[Your assignment]: Please state how many lines in the records below contain the word "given"; the answer should be a number and nothing else.

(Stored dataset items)
------------------------------------------------

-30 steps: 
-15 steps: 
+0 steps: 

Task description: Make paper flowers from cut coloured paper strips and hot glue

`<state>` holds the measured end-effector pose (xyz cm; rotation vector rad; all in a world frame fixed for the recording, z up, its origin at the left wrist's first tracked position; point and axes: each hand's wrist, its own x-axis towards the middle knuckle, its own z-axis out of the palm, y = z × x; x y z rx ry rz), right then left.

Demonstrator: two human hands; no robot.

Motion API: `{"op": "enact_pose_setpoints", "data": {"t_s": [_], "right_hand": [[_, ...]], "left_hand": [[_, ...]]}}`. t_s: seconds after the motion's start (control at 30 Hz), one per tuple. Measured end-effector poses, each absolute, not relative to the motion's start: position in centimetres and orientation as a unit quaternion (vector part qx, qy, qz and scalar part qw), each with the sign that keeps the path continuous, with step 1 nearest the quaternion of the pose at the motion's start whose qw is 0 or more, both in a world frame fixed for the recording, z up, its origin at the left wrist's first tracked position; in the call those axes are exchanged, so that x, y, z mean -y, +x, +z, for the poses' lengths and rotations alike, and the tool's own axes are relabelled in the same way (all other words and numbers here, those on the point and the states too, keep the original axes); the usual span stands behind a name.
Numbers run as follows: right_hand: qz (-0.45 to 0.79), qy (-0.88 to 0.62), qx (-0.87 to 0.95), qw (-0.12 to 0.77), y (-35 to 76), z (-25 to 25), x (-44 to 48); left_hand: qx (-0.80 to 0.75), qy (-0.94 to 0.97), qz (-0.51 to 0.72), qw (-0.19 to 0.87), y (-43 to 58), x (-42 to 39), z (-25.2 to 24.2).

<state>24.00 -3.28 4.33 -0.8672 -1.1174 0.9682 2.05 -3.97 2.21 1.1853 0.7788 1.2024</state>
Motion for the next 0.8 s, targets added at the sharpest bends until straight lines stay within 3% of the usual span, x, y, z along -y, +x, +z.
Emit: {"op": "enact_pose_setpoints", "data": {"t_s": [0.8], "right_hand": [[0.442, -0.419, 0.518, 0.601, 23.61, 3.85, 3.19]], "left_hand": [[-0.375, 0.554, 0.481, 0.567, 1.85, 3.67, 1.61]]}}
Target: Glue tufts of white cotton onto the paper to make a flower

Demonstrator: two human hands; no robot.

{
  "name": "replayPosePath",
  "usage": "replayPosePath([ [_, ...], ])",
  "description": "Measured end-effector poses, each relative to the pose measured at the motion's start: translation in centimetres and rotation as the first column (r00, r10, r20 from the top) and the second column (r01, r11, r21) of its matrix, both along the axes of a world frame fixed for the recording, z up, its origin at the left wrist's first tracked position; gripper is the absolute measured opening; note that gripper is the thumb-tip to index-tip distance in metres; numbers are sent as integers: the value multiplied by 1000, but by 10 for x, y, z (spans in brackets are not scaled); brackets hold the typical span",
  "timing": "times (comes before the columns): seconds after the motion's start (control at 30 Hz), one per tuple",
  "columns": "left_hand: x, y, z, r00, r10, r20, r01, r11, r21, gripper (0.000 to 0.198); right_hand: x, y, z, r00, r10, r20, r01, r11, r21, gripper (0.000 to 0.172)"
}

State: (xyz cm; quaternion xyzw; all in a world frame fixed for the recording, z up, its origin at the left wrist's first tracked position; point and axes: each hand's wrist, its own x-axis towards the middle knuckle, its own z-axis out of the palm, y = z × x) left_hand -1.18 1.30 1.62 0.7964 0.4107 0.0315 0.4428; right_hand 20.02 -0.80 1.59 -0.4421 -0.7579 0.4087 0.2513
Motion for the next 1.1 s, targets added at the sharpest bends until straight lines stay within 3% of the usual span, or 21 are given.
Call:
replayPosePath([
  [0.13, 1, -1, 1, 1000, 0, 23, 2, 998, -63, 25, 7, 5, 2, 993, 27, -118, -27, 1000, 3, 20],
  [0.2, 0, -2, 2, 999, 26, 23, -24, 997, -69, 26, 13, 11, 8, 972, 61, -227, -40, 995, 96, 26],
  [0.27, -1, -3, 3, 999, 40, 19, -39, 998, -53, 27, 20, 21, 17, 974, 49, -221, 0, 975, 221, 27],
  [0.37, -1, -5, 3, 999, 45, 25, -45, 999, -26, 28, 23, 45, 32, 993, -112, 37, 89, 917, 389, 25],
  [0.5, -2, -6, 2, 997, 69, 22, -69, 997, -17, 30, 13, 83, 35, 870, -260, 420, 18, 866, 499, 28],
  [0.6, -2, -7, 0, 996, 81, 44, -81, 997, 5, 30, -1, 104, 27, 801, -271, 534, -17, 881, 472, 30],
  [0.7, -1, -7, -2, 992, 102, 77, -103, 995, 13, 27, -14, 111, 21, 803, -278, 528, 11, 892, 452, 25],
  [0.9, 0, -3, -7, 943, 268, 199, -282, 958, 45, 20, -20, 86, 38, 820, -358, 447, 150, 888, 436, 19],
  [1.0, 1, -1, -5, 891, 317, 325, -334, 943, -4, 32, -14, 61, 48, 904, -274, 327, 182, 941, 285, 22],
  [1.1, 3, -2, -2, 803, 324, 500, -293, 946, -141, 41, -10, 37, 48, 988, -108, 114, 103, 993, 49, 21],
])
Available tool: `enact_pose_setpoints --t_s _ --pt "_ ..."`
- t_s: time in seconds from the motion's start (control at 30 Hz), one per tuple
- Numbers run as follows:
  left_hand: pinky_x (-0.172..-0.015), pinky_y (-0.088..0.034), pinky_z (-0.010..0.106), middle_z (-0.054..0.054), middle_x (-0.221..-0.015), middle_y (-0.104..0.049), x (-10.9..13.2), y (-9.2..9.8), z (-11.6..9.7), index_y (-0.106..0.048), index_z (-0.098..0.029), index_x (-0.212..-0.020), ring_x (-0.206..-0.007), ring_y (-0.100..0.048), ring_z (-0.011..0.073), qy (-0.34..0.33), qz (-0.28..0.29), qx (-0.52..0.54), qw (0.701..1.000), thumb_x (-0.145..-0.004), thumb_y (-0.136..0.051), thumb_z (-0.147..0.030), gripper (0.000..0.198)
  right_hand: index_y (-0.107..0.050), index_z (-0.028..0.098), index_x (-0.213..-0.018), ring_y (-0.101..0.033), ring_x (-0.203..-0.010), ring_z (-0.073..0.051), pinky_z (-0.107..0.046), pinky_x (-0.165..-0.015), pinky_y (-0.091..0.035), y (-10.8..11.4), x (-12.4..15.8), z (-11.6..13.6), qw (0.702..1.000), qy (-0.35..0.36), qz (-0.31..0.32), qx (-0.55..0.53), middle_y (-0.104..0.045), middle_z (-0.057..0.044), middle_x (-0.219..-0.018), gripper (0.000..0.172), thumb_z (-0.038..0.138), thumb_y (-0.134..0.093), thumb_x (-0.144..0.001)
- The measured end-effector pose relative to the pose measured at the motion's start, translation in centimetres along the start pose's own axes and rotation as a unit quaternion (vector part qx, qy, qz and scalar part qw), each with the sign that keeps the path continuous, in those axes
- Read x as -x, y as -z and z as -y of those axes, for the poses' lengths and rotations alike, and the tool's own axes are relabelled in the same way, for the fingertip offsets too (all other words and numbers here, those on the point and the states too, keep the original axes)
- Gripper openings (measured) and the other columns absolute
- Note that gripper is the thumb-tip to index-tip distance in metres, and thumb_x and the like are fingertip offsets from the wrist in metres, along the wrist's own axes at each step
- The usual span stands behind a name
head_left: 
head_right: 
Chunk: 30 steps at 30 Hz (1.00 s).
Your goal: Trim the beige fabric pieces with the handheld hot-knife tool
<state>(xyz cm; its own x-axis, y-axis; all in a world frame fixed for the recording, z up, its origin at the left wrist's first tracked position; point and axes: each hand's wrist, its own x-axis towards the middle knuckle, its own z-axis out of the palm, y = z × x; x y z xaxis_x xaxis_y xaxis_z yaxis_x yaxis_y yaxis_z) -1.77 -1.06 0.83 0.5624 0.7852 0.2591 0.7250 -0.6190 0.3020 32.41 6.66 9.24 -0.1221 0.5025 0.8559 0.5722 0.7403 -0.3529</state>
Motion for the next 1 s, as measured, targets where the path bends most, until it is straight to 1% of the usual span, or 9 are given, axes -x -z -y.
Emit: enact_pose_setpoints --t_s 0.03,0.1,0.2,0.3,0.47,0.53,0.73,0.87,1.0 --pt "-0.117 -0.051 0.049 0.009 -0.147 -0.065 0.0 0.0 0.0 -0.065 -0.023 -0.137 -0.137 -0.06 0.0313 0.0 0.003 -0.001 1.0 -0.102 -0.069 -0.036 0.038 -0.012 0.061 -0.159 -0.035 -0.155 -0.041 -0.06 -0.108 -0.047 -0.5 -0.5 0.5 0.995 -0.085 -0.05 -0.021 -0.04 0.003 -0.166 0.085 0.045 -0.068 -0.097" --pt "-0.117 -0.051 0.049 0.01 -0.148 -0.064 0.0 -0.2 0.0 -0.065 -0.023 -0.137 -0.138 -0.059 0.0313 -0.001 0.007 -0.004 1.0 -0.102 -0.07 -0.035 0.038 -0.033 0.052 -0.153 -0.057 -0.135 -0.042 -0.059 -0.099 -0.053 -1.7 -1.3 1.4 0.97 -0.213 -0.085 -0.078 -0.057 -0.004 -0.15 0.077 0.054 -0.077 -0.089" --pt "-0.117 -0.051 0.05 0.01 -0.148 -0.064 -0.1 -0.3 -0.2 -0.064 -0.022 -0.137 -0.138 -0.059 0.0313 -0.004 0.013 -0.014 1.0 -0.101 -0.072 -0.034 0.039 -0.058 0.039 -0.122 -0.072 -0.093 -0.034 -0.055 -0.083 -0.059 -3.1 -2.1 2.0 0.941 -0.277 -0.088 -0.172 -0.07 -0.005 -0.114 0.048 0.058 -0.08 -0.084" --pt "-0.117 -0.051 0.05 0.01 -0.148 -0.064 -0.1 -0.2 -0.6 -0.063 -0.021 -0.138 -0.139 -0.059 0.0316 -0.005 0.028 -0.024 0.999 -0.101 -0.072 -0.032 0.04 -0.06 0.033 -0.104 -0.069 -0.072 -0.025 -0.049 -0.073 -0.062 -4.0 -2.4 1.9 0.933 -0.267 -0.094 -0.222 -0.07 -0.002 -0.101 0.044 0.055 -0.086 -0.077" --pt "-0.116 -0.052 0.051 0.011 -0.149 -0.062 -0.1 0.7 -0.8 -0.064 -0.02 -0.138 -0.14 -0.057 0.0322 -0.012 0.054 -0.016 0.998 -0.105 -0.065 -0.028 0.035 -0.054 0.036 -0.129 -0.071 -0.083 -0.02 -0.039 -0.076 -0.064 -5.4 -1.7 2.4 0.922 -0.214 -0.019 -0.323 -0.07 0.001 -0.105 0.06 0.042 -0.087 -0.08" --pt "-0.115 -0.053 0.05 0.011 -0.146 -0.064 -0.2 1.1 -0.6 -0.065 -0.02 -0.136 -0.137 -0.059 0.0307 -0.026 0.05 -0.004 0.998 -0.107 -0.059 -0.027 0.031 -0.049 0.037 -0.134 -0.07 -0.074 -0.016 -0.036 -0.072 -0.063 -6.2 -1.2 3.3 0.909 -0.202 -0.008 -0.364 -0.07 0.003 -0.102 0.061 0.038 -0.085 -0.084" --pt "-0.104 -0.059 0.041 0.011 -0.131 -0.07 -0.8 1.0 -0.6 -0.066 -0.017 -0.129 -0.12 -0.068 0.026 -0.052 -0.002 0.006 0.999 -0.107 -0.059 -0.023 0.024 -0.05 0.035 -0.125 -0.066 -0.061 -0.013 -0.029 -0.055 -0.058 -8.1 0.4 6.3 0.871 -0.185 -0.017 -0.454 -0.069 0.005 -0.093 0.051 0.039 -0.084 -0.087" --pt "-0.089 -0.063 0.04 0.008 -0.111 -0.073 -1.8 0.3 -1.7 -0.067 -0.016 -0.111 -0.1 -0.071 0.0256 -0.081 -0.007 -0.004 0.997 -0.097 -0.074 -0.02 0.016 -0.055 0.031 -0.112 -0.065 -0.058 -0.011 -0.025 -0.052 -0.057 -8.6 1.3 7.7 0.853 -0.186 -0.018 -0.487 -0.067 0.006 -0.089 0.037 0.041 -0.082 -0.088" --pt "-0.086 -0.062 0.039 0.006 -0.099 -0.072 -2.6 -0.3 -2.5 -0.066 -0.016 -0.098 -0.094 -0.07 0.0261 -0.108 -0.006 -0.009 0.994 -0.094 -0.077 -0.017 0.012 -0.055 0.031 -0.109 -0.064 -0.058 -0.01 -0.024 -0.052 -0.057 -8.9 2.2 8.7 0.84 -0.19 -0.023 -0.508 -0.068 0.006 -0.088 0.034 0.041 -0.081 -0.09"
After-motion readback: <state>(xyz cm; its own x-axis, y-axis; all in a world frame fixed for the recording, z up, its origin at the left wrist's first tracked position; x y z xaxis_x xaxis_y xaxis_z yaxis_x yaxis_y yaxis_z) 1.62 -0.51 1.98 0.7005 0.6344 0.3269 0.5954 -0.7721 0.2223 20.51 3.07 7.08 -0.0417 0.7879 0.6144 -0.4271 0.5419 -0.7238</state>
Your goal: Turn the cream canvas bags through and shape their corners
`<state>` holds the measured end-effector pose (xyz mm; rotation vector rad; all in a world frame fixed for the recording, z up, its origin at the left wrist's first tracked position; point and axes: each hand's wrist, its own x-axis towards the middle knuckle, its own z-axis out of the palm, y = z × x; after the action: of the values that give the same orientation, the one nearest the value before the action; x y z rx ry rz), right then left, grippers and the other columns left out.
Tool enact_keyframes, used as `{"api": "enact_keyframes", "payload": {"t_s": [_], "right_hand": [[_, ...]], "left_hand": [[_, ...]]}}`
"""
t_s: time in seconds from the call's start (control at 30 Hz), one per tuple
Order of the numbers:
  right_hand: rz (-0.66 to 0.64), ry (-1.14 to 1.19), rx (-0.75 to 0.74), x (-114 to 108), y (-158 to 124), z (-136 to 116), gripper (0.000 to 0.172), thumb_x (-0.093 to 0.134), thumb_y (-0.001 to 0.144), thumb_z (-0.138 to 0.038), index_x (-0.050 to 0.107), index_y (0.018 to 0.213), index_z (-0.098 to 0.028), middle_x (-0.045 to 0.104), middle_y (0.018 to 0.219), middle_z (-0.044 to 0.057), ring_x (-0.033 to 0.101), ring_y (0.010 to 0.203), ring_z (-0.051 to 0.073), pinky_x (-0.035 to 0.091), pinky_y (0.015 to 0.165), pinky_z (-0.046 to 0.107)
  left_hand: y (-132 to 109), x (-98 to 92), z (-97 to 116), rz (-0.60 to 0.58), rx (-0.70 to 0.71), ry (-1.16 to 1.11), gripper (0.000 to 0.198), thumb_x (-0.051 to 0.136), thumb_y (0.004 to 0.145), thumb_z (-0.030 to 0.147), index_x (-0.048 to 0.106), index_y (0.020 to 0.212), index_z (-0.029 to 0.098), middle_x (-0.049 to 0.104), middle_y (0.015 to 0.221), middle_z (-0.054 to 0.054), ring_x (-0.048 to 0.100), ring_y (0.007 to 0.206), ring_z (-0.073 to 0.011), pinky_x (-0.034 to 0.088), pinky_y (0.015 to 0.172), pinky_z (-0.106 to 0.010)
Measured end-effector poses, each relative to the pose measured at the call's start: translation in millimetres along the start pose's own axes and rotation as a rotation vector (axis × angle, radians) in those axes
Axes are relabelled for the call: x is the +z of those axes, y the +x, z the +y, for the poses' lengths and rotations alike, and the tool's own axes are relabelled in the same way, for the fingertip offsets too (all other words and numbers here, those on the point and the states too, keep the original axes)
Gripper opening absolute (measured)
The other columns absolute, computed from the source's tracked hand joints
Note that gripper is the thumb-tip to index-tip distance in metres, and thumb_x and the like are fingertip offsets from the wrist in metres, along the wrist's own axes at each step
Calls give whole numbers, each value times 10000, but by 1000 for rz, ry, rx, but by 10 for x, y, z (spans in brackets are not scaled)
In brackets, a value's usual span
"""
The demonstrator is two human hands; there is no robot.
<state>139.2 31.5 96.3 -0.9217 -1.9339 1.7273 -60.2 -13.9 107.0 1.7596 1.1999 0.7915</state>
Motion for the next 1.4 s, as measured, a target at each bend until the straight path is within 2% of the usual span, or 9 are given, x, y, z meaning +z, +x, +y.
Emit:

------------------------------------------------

[Your solution]: 3